The use of EID tags is a mandatory requirement introduced in 2010 to aid sheep traceability.

Despite some farmers and crofters have finding using EID tags burdensome, the monitoring and logging of information could provide a powerful management tool. Moreover, resistance to worming medicines (anthelmintics) is increasing among Scottish sheep flocks. At present, 80% of lowland flocks and 55% of upland flocks show evidence of resistance. To reverse this trend, it is important to try to maintain an anthelmintic-susceptible parasite population among sheep flocks, which can be treated with medication. Using EID technology to target animal for treatment could help reverse this trend.

Targeted Treatments and EID Systems

Effectively targeting animals relies on the identification of those animals that will most benefit from treatment. This is achieved using short-term weight change (difference of weight from one weighing to the next). The task is simplified with EID-based technology to identify individual animals.

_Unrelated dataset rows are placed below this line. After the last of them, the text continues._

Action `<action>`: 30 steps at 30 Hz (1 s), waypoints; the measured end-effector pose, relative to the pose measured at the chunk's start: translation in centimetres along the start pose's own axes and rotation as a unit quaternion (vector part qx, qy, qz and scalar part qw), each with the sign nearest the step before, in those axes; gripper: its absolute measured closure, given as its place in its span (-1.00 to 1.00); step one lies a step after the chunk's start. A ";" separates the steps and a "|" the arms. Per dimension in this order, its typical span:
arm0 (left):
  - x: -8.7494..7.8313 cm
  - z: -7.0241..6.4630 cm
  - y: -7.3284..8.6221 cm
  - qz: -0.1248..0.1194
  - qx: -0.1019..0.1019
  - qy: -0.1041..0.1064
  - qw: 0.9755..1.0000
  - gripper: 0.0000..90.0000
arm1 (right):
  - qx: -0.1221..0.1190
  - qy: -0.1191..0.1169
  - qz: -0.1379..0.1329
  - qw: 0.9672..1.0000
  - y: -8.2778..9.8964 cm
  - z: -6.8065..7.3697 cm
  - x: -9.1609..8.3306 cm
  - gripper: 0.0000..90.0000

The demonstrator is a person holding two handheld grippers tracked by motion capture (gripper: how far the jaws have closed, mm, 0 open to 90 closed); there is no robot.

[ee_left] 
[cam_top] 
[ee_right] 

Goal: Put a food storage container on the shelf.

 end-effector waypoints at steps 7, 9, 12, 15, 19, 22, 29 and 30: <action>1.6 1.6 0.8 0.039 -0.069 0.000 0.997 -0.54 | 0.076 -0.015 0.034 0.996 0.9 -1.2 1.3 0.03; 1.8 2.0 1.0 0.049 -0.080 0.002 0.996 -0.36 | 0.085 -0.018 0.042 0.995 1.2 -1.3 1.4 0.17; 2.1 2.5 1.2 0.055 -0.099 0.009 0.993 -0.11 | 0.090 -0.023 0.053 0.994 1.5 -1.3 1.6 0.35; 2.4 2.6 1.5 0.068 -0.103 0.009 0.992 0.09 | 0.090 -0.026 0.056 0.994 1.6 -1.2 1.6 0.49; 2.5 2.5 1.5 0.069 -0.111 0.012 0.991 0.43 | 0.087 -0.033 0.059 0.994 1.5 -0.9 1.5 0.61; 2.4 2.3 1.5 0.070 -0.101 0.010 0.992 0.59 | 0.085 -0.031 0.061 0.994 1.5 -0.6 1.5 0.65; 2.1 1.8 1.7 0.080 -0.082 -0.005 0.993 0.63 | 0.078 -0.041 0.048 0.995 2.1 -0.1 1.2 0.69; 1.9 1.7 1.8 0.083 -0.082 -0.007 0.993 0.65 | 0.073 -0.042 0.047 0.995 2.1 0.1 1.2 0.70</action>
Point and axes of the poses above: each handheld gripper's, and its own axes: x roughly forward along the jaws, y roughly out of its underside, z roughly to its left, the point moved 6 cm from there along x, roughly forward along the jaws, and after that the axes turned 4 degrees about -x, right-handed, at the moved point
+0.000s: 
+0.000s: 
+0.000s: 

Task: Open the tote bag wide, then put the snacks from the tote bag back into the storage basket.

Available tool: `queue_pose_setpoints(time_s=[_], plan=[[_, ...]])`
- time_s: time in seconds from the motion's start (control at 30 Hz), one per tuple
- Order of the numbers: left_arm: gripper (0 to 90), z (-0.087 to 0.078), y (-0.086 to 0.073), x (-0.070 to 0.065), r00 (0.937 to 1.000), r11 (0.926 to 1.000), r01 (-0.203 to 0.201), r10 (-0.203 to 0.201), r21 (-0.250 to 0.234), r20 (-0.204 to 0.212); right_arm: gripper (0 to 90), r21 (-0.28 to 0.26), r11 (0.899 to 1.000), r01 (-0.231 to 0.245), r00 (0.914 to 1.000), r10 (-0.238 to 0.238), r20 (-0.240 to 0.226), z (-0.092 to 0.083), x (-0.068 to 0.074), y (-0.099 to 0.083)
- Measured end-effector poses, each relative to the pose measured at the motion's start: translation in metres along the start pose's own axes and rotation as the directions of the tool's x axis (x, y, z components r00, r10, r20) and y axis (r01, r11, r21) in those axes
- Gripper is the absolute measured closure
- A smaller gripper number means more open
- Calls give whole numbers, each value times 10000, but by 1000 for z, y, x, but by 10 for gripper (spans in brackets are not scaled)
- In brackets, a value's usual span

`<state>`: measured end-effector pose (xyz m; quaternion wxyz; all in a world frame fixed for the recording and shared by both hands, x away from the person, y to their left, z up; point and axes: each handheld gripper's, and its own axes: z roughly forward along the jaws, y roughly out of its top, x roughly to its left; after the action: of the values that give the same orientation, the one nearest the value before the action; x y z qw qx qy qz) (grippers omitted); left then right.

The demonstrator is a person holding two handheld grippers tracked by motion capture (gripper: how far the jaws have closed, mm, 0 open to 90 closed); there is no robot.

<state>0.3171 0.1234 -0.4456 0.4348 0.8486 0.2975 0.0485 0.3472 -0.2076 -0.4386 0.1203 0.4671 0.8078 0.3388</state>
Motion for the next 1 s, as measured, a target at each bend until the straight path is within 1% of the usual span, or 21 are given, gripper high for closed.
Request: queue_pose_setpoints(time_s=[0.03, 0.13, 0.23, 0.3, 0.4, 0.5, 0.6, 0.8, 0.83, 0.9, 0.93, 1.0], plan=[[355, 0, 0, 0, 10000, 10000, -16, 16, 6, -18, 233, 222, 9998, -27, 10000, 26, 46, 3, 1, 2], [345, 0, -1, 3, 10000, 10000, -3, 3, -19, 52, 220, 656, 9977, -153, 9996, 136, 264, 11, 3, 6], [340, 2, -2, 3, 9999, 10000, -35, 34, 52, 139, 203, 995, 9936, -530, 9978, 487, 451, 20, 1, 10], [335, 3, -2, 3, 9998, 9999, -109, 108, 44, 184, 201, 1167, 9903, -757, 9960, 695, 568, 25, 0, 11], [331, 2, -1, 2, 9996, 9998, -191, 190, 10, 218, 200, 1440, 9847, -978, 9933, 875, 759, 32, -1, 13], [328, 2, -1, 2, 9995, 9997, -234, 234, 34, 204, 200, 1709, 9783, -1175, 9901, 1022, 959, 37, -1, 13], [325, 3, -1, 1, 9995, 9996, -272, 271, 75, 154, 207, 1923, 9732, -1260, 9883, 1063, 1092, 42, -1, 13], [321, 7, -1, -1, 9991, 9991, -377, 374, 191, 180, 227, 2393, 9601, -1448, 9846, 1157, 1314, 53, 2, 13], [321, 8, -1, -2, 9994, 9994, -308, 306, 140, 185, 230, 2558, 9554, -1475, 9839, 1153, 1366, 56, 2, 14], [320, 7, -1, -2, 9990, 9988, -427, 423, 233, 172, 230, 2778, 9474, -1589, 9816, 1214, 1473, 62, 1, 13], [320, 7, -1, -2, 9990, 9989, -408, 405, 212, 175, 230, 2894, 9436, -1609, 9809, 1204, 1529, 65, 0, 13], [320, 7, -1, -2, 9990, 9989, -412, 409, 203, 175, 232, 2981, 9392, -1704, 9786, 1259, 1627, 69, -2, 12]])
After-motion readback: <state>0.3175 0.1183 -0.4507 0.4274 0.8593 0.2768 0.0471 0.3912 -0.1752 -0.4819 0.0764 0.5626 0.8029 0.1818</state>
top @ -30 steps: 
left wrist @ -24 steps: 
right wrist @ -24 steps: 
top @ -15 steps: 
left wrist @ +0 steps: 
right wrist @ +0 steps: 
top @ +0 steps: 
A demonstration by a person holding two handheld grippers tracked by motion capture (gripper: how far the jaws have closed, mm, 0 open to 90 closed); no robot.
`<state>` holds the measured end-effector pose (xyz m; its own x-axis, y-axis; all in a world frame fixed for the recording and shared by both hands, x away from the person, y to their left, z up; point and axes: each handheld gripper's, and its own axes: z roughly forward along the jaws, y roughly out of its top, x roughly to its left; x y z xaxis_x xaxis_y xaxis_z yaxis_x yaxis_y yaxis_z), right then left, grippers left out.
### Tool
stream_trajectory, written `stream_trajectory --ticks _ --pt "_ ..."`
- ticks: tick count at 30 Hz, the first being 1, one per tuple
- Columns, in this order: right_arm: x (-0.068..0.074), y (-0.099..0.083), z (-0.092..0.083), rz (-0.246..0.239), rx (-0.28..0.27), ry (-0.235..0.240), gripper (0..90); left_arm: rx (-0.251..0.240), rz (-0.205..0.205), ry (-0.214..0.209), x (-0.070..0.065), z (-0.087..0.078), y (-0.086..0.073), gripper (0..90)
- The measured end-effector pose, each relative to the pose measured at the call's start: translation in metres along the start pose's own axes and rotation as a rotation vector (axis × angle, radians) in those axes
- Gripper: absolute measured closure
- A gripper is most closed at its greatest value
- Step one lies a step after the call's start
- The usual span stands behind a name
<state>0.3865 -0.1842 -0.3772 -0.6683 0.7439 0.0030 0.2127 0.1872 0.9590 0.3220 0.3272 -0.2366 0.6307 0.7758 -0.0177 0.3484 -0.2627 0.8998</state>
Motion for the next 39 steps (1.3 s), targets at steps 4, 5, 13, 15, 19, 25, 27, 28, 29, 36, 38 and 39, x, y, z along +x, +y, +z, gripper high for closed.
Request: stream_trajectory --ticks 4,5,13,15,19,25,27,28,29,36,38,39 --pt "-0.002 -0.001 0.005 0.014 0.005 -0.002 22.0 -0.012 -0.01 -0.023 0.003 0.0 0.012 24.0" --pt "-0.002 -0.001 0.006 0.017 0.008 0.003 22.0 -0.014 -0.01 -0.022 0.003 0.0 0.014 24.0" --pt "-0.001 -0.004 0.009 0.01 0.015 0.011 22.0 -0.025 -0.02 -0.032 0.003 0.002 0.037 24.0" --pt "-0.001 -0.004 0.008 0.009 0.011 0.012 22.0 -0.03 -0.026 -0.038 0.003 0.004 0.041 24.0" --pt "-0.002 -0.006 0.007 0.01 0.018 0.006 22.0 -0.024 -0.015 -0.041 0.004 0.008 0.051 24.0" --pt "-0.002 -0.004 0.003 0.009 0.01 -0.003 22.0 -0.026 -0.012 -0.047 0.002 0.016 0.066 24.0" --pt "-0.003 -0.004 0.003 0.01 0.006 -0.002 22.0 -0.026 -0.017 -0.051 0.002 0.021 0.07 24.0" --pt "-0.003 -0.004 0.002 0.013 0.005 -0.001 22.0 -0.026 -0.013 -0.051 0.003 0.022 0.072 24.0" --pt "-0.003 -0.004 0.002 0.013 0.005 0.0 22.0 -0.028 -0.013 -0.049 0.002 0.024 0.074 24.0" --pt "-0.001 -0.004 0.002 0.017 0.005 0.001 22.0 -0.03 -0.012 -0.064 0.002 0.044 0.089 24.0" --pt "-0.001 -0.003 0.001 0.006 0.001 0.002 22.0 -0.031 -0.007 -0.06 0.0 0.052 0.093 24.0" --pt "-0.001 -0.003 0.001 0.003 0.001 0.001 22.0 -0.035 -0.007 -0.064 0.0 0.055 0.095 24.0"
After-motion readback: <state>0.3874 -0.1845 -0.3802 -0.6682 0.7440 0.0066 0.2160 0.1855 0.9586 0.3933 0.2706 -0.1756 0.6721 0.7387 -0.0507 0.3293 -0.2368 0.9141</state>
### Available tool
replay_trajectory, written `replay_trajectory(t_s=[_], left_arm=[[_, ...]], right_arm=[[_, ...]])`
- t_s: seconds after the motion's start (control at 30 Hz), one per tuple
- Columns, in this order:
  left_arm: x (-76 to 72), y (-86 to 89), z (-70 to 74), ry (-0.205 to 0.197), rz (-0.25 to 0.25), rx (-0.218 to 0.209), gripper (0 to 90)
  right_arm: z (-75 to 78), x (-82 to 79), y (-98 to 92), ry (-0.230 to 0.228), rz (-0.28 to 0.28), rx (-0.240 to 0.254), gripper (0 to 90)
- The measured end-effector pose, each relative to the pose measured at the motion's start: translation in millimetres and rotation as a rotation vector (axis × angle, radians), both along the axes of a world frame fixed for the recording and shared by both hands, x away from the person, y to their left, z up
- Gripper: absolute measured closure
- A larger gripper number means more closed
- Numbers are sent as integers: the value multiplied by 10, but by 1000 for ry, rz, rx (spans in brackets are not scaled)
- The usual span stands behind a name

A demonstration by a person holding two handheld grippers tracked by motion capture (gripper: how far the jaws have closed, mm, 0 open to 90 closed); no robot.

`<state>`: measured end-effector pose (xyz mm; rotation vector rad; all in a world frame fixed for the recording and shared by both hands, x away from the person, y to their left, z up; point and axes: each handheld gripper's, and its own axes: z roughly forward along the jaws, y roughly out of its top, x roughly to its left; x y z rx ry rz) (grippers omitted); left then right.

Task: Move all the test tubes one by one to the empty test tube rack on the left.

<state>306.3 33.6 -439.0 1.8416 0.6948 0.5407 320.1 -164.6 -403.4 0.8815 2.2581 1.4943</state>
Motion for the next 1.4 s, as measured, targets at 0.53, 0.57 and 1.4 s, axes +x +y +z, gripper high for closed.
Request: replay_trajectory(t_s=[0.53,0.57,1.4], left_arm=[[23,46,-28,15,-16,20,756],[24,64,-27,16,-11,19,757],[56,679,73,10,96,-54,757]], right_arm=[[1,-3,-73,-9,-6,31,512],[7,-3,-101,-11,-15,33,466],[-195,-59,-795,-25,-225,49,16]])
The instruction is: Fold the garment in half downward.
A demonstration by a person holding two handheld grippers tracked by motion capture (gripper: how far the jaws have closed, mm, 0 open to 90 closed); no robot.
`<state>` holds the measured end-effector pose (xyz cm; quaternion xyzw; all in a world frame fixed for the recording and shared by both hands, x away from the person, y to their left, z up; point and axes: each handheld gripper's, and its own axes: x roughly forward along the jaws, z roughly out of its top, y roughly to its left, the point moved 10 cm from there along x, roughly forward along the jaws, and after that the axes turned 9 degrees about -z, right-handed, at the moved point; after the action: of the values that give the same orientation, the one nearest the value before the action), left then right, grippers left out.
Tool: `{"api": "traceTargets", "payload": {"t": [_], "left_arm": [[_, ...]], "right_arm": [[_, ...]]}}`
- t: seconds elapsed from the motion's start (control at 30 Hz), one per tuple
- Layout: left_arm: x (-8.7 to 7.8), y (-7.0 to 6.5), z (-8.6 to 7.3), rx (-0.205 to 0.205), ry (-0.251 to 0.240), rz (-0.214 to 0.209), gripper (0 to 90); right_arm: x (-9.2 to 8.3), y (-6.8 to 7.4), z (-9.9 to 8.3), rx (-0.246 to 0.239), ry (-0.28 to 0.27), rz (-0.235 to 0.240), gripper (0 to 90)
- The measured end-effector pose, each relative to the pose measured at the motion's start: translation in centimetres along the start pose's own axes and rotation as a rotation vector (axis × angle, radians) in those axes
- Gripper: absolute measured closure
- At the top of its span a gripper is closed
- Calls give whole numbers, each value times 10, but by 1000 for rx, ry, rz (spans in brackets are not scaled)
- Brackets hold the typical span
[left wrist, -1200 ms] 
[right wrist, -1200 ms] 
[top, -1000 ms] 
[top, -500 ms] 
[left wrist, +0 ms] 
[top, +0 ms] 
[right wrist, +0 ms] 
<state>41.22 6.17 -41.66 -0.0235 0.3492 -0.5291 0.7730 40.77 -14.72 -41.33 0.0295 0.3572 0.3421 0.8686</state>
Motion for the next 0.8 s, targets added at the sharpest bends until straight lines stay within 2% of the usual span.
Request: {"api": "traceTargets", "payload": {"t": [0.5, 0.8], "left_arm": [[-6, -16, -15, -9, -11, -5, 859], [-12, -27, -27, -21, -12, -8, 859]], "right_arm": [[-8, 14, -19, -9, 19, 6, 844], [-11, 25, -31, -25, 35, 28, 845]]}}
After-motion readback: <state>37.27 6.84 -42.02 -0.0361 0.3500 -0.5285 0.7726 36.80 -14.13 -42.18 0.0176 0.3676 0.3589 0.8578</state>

The EID-based technology can be combined with an auto-drafting weighing crate to help monitor body weight and weight change.

EID sheep scanning

Research at SRUC

Two management systems are being tested. One system uses EID-based technology (EID) and the other uses conventional means to assess weight and condition (CON).  The research started in 2011 on a flock of 900 Scottish Blackface and Lleyn ewes at SRUC’s Hill & Mountain Research Centre.

The information gathered by both systems is used to make decisions on flock management, including the allocation of individuals to feeding groups, targeting health treatments, and selecting ewes for culling and lambs for slaughter or sale.

Lamb in grass

Pedigree, performance, economic and labour data are being collected and compared over four-year on both systems.

In collaboration with Moredun Research Institute, targeted worming of lambs has been trialled within the flock of 900 ewes, divided between the 2 systems:

  1. based on assessing individual lamb growth using EID;
  2. based on treating the whole flock if worm egg counts in faecal samples exceed 500 eggs/g (CON).

Lambs undergoing targeted worming are weighed monthly. They are only wormed if they do not reach their individual target weight, which is calculated based on expected growth rates and grass availability.

Research has found that EID based technology can aid sheep management when taking decisions on feeding, worming, drawing animals for slaughter and selection for breeding. It can save time and labour for the farmer, reduce handling stress for the animals, reduce paperwork and increase ease and accuracy of recording.

A calibrated sheep auto-drafting weighing crate can further ease management time, record and sort up to 500 animals per hour. Over the whole year, this can lead to labour savings of 30-40%. 

Taking a targeted approach to worming lambs, based on individual lamb weight change, as recorded by EID, also showed that it can be successfully implemented on a hill farm. So far, such an approach has led to 52% savings in wormer costs and provides up to 75% of labour savings without compromising lamb growth.

On the research farms, average difference in net margin between the 2 systems were found to be around £4/ewe; indicating a saving in employed labour meaning for 900 ewes a minimum of 3 years to pay back the cost of the purchased equipment.

The Impacts

EID technology can help improve farm efficiency and economic margins, even on hill sheep farms.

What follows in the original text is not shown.